> _Exercise details_
Quote the whole listing word for word, please.

> _Recorded information_
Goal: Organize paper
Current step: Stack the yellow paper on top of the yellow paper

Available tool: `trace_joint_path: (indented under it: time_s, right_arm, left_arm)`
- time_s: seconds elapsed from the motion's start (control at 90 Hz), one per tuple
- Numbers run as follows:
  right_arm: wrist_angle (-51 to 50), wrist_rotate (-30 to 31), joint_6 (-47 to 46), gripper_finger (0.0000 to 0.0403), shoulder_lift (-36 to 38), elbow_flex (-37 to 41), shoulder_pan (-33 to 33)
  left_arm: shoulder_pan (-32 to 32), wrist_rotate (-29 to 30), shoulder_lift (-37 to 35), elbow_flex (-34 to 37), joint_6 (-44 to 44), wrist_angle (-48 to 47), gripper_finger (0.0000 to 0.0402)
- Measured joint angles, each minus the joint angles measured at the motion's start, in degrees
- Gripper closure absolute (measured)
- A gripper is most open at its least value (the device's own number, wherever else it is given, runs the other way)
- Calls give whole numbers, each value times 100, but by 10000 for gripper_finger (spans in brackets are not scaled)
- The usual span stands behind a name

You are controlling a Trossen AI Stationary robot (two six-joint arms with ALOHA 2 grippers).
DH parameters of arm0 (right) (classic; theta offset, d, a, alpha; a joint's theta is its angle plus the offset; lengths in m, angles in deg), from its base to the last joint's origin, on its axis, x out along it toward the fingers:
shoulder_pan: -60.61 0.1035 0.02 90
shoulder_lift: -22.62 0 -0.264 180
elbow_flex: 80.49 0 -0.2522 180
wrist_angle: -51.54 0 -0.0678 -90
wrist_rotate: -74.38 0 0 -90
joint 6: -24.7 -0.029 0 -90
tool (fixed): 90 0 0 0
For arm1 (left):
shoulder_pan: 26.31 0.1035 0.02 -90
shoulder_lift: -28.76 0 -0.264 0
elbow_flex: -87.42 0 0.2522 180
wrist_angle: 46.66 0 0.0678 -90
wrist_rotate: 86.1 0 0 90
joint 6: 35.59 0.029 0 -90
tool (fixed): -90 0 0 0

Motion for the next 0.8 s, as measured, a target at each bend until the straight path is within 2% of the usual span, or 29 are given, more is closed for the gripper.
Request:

> _Exercise output_
Goal: Organize paper
Current step: Stack the yellow paper on top of the yellow paper

Available tool: `trace_joint_path: (indented under it: time_s, right_arm, left_arm)`
- time_s: seconds elapsed from the motion's start (control at 90 Hz), one per tuple
- Numbers run as follows:
  right_arm: wrist_angle (-51 to 50), wrist_rotate (-30 to 31), joint_6 (-47 to 46), gripper_finger (0.0000 to 0.0403), shoulder_lift (-36 to 38), elbow_flex (-37 to 41), shoulder_pan (-33 to 33)
  left_arm: shoulder_pan (-32 to 32), wrist_rotate (-29 to 30), shoulder_lift (-37 to 35), elbow_flex (-34 to 37), joint_6 (-44 to 44), wrist_angle (-48 to 47), gripper_finger (0.0000 to 0.0402)
- Measured joint angles, each minus the joint angles measured at the motion's start, in degrees
- Gripper closure absolute (measured)
- A gripper is most open at its least value (the device's own number, wherever else it is given, runs the other way)
- Calls give whole numbers, each value times 100, but by 10000 for gripper_finger (spans in brackets are not scaled)
- The usual span stands behind a name

You are controlling a Trossen AI Stationary robot (two six-joint arms with ALOHA 2 grippers).
DH parameters of arm0 (right) (classic; theta offset, d, a, alpha; a joint's theta is its angle plus the offset; lengths in m, angles in deg), from its base to the last joint's origin, on its axis, x out along it toward the fingers:
shoulder_pan: -60.61 0.1035 0.02 90
shoulder_lift: -22.62 0 -0.264 180
elbow_flex: 80.49 0 -0.2522 180
wrist_angle: -51.54 0 -0.0678 -90
wrist_rotate: -74.38 0 0 -90
joint 6: -24.7 -0.029 0 -90
tool (fixed): 90 0 0 0
For arm1 (left):
shoulder_pan: 26.31 0.1035 0.02 -90
shoulder_lift: -28.76 0 -0.264 0
elbow_flex: -87.42 0 0.2522 180
wrist_angle: 46.66 0 0.0678 -90
wrist_rotate: 86.1 0 0 90
joint 6: 35.59 0.029 0 -90
tool (fixed): -90 0 0 0

Motion for the next 0.8 s, as measured, a target at each bend until the straight path is within 2% of the usual span, or 29 are given, more is closed for the gripper.
Request:

Here the output is complete.